▶ **To do**: Where the data below has the string "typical", return the whole line.

▶ **Records from a data source**:
*** Block opens ***

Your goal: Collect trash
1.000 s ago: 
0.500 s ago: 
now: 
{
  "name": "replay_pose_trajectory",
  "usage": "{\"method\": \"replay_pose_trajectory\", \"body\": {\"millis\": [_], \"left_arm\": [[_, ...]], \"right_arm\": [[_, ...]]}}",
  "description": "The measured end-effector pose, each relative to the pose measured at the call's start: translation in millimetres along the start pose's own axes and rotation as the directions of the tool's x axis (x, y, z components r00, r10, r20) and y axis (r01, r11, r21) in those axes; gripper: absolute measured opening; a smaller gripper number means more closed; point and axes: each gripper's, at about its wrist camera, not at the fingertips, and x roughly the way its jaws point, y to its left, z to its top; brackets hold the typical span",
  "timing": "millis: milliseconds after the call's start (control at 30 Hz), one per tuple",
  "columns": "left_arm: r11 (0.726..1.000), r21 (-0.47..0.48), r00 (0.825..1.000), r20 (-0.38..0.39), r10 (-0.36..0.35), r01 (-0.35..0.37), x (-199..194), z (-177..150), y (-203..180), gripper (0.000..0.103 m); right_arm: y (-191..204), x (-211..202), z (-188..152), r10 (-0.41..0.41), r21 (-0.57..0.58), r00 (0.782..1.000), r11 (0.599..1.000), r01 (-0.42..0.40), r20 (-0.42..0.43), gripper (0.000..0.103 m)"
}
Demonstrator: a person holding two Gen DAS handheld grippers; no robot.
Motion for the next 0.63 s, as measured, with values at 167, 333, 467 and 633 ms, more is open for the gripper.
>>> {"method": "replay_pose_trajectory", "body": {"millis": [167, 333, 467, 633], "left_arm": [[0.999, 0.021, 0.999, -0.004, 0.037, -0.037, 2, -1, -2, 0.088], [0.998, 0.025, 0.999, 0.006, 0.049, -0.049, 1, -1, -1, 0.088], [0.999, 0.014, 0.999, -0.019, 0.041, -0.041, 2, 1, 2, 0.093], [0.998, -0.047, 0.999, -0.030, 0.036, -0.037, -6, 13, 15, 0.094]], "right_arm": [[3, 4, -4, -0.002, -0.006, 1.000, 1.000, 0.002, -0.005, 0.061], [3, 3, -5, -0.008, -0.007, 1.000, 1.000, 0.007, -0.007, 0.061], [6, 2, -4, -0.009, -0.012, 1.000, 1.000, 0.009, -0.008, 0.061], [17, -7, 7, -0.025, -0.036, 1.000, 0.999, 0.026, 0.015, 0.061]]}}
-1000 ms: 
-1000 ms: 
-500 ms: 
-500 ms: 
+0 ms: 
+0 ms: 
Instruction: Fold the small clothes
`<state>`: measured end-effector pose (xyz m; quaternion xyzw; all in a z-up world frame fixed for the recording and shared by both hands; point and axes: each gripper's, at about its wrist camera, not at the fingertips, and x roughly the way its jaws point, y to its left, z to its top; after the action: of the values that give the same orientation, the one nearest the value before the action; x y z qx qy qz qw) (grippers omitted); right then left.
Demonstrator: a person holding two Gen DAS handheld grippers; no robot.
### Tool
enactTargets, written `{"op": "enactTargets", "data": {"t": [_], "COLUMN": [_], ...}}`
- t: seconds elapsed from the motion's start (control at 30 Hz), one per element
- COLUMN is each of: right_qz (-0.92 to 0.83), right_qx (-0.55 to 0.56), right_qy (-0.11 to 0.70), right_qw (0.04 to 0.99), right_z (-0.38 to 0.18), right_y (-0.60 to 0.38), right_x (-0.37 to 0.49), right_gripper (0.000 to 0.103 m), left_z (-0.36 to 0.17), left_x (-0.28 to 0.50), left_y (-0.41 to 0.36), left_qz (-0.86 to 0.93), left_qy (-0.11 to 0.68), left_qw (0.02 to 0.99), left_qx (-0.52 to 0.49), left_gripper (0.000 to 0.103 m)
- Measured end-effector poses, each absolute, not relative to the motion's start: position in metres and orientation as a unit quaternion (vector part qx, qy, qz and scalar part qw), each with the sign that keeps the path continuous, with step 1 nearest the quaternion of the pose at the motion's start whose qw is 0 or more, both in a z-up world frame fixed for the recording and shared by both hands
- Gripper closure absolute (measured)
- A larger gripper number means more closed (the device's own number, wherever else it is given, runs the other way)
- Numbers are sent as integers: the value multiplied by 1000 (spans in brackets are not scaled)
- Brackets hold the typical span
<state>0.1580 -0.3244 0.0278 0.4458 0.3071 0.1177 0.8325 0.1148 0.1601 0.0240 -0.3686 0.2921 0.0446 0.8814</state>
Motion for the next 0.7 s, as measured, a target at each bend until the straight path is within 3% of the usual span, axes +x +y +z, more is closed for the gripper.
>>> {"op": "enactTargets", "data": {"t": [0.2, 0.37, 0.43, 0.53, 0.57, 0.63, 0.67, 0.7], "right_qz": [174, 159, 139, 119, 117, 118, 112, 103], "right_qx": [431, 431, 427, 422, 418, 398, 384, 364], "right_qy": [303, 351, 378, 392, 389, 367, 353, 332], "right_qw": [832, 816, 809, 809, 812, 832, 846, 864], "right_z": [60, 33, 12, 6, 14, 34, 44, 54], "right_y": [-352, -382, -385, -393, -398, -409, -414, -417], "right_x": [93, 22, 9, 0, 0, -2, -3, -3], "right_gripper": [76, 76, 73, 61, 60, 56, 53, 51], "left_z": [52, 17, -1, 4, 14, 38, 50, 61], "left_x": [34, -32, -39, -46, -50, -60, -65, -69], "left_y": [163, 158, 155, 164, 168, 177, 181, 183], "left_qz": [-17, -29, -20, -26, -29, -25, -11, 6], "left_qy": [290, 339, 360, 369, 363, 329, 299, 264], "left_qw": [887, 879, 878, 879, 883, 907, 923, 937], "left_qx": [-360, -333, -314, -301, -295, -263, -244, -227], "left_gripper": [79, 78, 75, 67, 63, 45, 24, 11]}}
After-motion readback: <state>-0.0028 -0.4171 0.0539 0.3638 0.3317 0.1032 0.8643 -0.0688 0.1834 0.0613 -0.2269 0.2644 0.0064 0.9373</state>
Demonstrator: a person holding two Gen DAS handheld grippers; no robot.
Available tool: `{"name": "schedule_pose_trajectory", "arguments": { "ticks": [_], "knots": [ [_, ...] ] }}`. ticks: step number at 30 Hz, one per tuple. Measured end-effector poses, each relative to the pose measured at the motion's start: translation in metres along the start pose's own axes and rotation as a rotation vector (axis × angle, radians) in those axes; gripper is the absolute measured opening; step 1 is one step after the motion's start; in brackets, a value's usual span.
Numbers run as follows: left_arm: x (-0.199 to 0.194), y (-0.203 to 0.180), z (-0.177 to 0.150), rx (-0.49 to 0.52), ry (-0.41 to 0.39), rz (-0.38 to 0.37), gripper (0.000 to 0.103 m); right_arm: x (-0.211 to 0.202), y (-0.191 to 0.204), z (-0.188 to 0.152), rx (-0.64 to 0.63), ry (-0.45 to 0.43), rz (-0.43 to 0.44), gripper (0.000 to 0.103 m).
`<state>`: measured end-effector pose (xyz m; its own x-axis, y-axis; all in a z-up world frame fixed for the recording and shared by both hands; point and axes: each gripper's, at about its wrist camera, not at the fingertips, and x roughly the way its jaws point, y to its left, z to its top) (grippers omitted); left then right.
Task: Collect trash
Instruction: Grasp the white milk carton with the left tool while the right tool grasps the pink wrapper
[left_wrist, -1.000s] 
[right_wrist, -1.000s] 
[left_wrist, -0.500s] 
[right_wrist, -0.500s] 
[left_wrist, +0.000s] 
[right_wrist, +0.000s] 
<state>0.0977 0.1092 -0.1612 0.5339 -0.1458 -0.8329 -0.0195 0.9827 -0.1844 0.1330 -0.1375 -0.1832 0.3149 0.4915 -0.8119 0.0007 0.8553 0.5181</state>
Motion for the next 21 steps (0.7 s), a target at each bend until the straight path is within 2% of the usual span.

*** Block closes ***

▶ **Solution below**:
  "description": "The measured end-effector pose, each relative to the pose measured at the call's start: translation in millimetres along the start pose's own axes and rotation as the directions of the tool's x axis (x, y, z components r00, r10, r20) and y axis (r01, r11, r21) in those axes; gripper: absolute measured opening; a smaller gripper number means more closed; point and axes: each gripper's, at about its wrist camera, not at the fingertips, and x roughly the way its jaws point, y to its left, z to its top; brackets hold the typical span",
- Brackets hold the typical span

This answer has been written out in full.